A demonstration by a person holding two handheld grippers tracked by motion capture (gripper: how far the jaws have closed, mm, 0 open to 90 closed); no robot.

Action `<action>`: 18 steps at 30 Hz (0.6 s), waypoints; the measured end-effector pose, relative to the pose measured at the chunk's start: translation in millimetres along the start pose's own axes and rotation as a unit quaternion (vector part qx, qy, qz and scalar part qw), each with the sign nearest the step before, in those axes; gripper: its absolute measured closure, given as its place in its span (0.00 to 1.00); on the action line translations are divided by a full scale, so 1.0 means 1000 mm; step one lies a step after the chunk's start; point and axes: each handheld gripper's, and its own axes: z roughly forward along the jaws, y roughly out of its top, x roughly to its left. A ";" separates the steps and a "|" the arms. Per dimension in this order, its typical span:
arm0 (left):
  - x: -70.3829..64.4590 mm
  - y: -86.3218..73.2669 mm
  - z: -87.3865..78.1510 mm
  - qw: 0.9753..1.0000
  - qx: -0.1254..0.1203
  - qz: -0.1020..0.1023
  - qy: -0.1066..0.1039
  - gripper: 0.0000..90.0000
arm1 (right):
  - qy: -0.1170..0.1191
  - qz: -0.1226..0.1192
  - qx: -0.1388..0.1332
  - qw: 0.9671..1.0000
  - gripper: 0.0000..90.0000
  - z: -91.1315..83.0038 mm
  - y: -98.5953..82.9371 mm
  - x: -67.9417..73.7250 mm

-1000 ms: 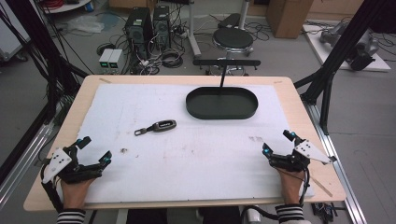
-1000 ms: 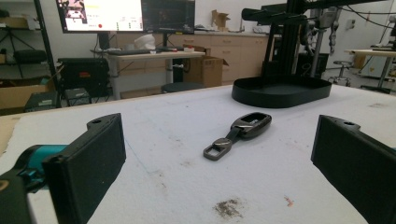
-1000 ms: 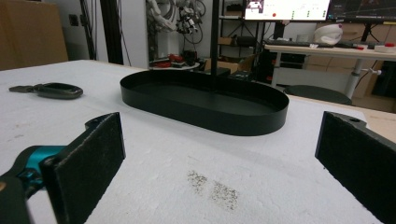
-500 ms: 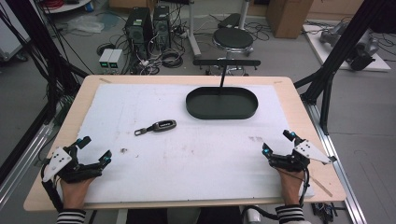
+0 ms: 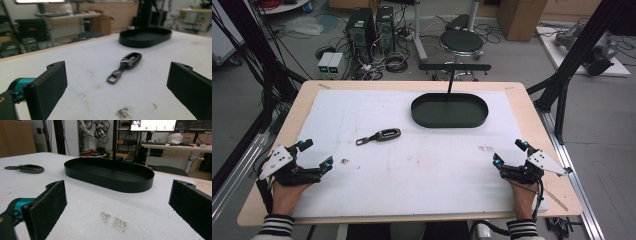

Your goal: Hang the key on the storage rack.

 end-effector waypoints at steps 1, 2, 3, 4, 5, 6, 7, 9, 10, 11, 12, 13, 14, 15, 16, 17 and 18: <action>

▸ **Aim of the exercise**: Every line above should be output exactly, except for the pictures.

▸ **Result of the task**:
A demonstration by a person holding two handheld grippers tracked by motion capture (gripper: how far the jaws have closed, mm, 0 open to 90 closed); no robot.

Action `<action>`: 18 steps at 30 Hz (0.6 s), waypoints; the measured end-effector pose, relative to the pose measured at the chunk's start: translation in millimetres along the start pose's own axes and rotation as a unit quaternion (vector part qx, qy, qz and scalar part qw), each with the sign nearest the step before, in those axes; gripper: its absolute measured closure, given as its place in its span (0.00 to 1.00); on the action line translations are divided by a full scale, so 1.0 means 1000 mm; step one lies a step after the chunk's start; point and axes: each handheld gripper's, and its own axes: z roughly forward along the jaws, y roughly out of its top, x roughly to its left. A ";" separates the steps and a "|" the arms. Per dimension in this order, its typical span:
arm0 (left):
  - x: -70.3829..64.4590 mm
  - y: -86.3218..73.2669 mm
  - z: -87.3865..78.1510 mm
  - qw: 0.9753..1.0000
  - qx: -0.1254..0.1203
  - qz: -0.1020..0.1023
  - qy: -0.1066..0.1039
  - gripper: 0.0000..90.0000
arm1 (right):
  - qy: -0.1170..0.1191
  - qz: -0.1226..0.1192
  - qx: -0.1388..0.1332
  - qw: 0.9671..1.0000
  - gripper: 0.0000..90.0000
  - z: -91.1315..83.0038 mm
  - y: -98.5953..82.9371 mm
  - x: -67.9417..73.7250 mm

-1000 ms: 
-1000 ms: 
-1000 ms: 
-500 ms: 
+0 ms: 

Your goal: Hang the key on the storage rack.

 end-effector waypoints at steps 1, 2, 3, 4, 5, 6, 7, 9, 10, 11, 12, 13, 14, 15, 16, 17 and 18: <action>

The answer has been fully stated.